Article: Dear Netflix…

by on July 14, 2011

Yesterday, Netflix began sending out an email to customers informing them that their plans would be changing their pricing structure from either $7.99 for streaming only or $9.99 for streaming and one-DVD-at-a-time to $7.99 for each part of the plan (so $7.99 streaming only, $7.99 one-DVD-at-a-time only, or $15.98 for both). Needless to say, the changes, due in September enraged just about everyone with a Netflix account.

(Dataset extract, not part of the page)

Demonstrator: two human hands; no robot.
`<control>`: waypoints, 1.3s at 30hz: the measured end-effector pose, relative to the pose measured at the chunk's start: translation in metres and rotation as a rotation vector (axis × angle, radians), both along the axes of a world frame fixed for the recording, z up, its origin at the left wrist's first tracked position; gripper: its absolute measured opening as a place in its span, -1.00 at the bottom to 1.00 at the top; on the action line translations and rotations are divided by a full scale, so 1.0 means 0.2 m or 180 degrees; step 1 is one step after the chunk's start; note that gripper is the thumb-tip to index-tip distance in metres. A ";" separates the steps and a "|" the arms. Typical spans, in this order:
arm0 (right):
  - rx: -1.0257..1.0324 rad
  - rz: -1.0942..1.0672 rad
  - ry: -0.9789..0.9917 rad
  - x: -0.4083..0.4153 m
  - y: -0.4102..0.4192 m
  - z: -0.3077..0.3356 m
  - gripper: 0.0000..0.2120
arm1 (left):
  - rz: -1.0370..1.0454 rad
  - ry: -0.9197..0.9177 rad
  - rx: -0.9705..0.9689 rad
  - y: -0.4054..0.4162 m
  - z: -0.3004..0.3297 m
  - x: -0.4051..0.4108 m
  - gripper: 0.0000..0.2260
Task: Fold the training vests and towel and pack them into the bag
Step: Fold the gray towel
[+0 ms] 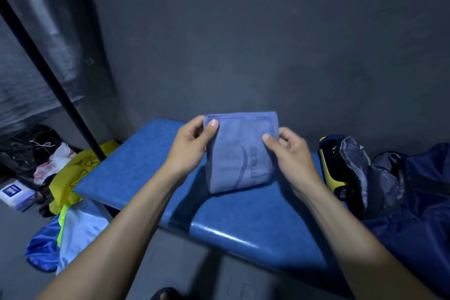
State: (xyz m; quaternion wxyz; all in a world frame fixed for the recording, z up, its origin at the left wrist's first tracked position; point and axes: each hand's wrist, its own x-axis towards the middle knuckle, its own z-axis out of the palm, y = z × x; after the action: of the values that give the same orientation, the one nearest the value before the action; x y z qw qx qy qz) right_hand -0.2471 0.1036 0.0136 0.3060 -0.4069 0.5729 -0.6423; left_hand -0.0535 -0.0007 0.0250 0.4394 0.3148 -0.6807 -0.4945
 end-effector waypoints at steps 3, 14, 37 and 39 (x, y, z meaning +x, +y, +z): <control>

The Netflix Blog explained this more in-depth:

Last November when we launched our $7.99 unlimited streaming plan, DVDs by mail was treated as a $2 add on to our unlimited streaming plan. At the time, we didn’t anticipate offering DVD only plans. Since then we have realized that there is still a very large continuing demand for DVDs both from our existing members as well as non-members. Given the long life we think DVDs by mail will have, treating DVDs as a $2 add on to our unlimited streaming plan neither makes great financial sense nor satisfies people who just want DVDs. Creating an unlimited DVDs by mail plan (no streaming) at our lowest price ever, $7.99, does make sense and will ensure a long life for our DVDs by mail offering. Reflecting our confidence that DVDs by mail is a long-term business for us, we are also establishing a separate and distinct management team solely focused on DVDs by mail, led by Andy Rendich, our Chief Service and Operations Officer and an 11 year veteran of Netflix.

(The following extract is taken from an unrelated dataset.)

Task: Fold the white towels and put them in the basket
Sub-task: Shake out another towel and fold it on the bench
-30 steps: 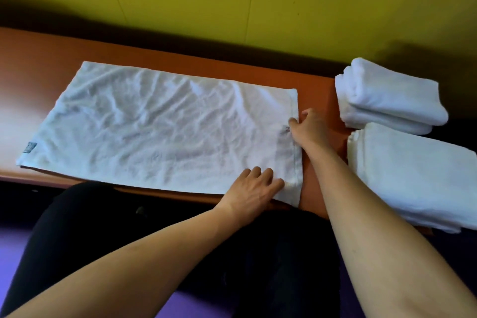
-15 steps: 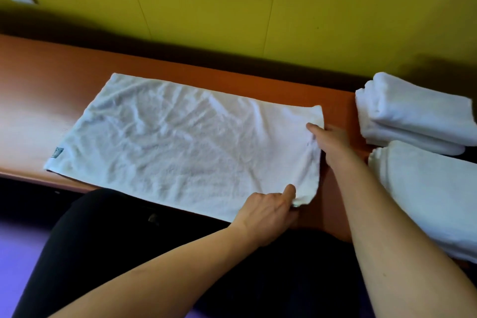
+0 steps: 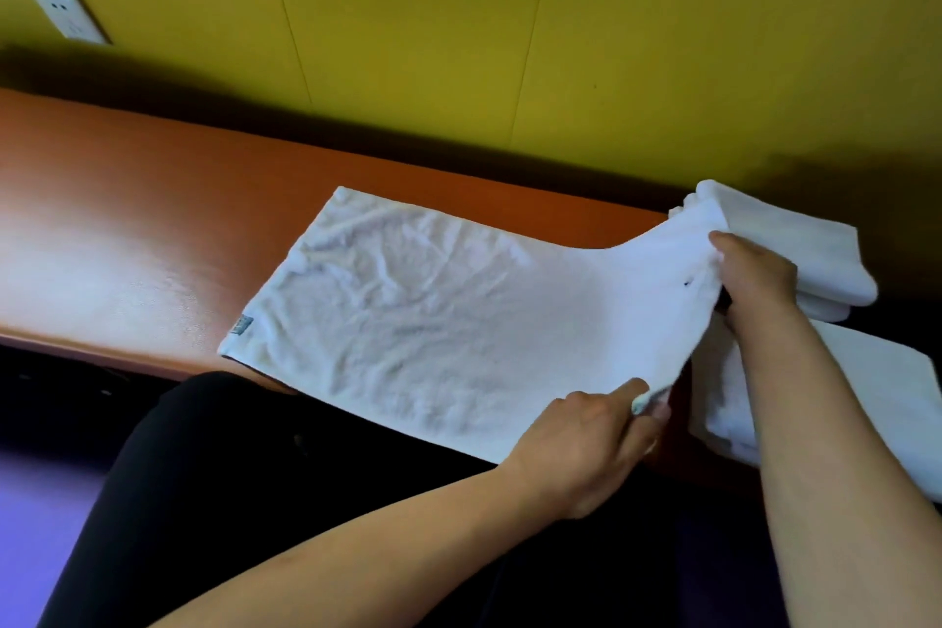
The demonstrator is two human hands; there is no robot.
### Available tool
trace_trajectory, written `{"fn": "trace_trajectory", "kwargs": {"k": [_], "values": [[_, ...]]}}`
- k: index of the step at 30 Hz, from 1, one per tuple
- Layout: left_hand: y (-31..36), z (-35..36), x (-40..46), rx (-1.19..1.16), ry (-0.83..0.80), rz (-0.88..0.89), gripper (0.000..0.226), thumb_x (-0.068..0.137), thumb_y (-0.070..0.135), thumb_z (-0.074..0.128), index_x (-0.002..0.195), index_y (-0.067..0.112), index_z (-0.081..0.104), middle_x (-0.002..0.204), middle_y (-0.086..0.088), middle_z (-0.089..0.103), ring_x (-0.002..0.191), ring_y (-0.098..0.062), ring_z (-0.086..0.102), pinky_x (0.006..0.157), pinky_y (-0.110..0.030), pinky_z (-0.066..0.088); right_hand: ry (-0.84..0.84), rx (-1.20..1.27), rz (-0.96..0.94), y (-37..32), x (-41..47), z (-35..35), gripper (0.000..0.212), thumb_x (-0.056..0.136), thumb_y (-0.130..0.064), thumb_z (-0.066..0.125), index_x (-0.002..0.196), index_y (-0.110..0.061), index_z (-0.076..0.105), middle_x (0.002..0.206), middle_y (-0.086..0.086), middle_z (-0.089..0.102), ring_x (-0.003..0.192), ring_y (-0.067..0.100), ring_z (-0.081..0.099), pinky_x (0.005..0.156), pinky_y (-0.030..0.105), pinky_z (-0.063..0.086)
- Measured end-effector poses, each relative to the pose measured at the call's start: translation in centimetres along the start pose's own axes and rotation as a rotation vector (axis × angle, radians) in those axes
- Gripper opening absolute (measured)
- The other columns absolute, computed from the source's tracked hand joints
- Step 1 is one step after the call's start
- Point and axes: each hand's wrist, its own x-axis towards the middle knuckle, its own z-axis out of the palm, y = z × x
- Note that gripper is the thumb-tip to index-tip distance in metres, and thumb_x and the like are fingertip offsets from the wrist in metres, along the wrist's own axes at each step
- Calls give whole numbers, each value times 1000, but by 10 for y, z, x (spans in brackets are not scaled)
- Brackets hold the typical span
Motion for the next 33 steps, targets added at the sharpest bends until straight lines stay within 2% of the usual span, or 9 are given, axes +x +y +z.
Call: {"fn": "trace_trajectory", "kwargs": {"k": [3,8,11,14,16,18,23,29,33], "values": [[-1,-12,-8,-94,54,-73,31,107,48,32,86,25,38,74,-9,64,76,-36,63,73,-47,48,-33,-4,-23,-11,-16,11,22,74,-32,77,72,-14,64,80,-7,68,82,20,70,75,34,55],[-32,-35,-29,-191,252,-226,18,100,28,47,83,20,45,71,-3,60,69,-26,67,68,-43,55,-115,-61,-139,-18,-53,65,31,87,-26,68,115,-12,71,98,3,67,86,20,64,75,29,52],[-54,-59,-47,-370,333,-357,16,90,17,48,97,32,51,71,-2,67,59,-19,69,64,-44,59,-179,-26,-173,-19,-78,106,10,87,-21,64,92,-22,73,81,-3,68,63,6,66,52,14,48],[-74,-85,-62,-501,421,-403,17,92,18,46,96,33,51,70,-8,70,58,-24,69,60,-41,61,-272,-2,-193,-23,-103,150,11,90,-18,60,91,-25,68,86,2,70,78,16,72,70,28,59],[-85,-102,-69,-529,473,-415,12,99,26,46,91,29,54,68,-9,71,57,-24,69,57,-38,60,-304,-23,-226,-28,-116,180,12,88,-16,60,87,-21,71,78,1,69,71,15,71,68,31,59],[-96,-118,-74,-508,515,-429,22,103,34,47,87,23,55,67,-8,71,55,-22,69,55,-35,59,-326,-14,-238,-35,-129,209,14,85,-15,60,76,-19,69,67,-3,67,65,18,70,62,32,59],[-131,-160,-95,-371,638,-511,29,101,37,46,82,18,58,65,1,73,57,-17,69,62,-41,61,-376,-95,-296,-43,-155,279,17,84,-22,61,69,-18,69,79,6,72,83,30,73,78,49,61],[-188,-196,-112,-216,707,-662,36,99,29,45,75,5,59,59,6,71,54,-16,68,60,-42,60,-444,-190,-355,-27,-180,348,14,93,-22,60,87,-16,72,90,7,71,82,22,67,74,36,57],[-227,-206,-122,18,601,-782,34,97,31,45,73,15,63,59,7,71,58,-15,68,66,-38,59,-521,-297,-283,-8,-195,368,34,98,-29,60,126,-11,68,115,12,71,92,24,72,78,39,62]]}}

There are a few ways to look at this, despite the anger all across Facebook and Twitter:

Either way, the reason is probably a by-product of increasing costs for streaming media. Unfortunately, the real issue is the way Netflix did this, much like Apple’s problems with Final Cut Pro X. It was blunt, came across as a ridiculously huge price hike (it is), and offered no alternative for those going from a $10/month-plan to a $16/month plan.

Shot In the Foot?

It seems that many think Netflix shot itself in the foot with these changes, mostly due to the complaints of an imbalance between its two “products” and making many choose. Streaming doesn’t exactly get the latest movies, nor is its catalog as big as the DVD catalog. It is great for TV shows or older movies and instant gratification. DVDs can offer anything that’s out there, but you’re limited by the number than can go out in the mail in a month. At $8-$10/month, Netflix was a very cheap alternative to pay-per-view, video stores, and even Apple’s own rental options. Now, at $16/month (or $72 more a year), the DVD and streaming plan together is becoming another “service”, like Internet, cable, phone, etc. That’s a big shift in mindset.

Apple’s Play?

The Apple TV and Netflix was (and still is) a winning combination, because it gave you the option of iTunes rentals, YouTube, AirPlay, and Netflix content all in one place. If many are going to leave Netflix, should Apple start offering other services on the Apple TV such as Hulu Plus or Amazon Unbox? Obviously, Netflix does contradict Apple’s own model for renting movies, yet the two coexist on many devices.

Let’s Wait and See…

The point is, despite Netflix being 14-years-old, their distribution model has changed a lot. Sure, the changes were very disappointing and poorly executed, but I think it could be better in the long run. Many saw the prior $9.99/month service as a DVD service with the included benefit of streaming, rather than a streaming service with a $2/month DVD add-on. By Netflix splitting the plans, they can position both as equal options, and therefore would need to improve the selection of the streaming option. New options are being added regularly, such as Mad Men later this month and a $300 million/year (up from $25 million/year) deal with NBC Universal, so it may come down to more expensive and better deals.

If Netflix had split the plans now with, say, a $2/month increase, then another increase in another year or so, this may have achieved the same end result (although less revenue right away), without angering customers. Either way, this may have just helped competitors, or things will stay the same. Hey, who complained when Kabletown (aka your favorite TV provider) raised rates by $6/month for customers who wanted multiple packages?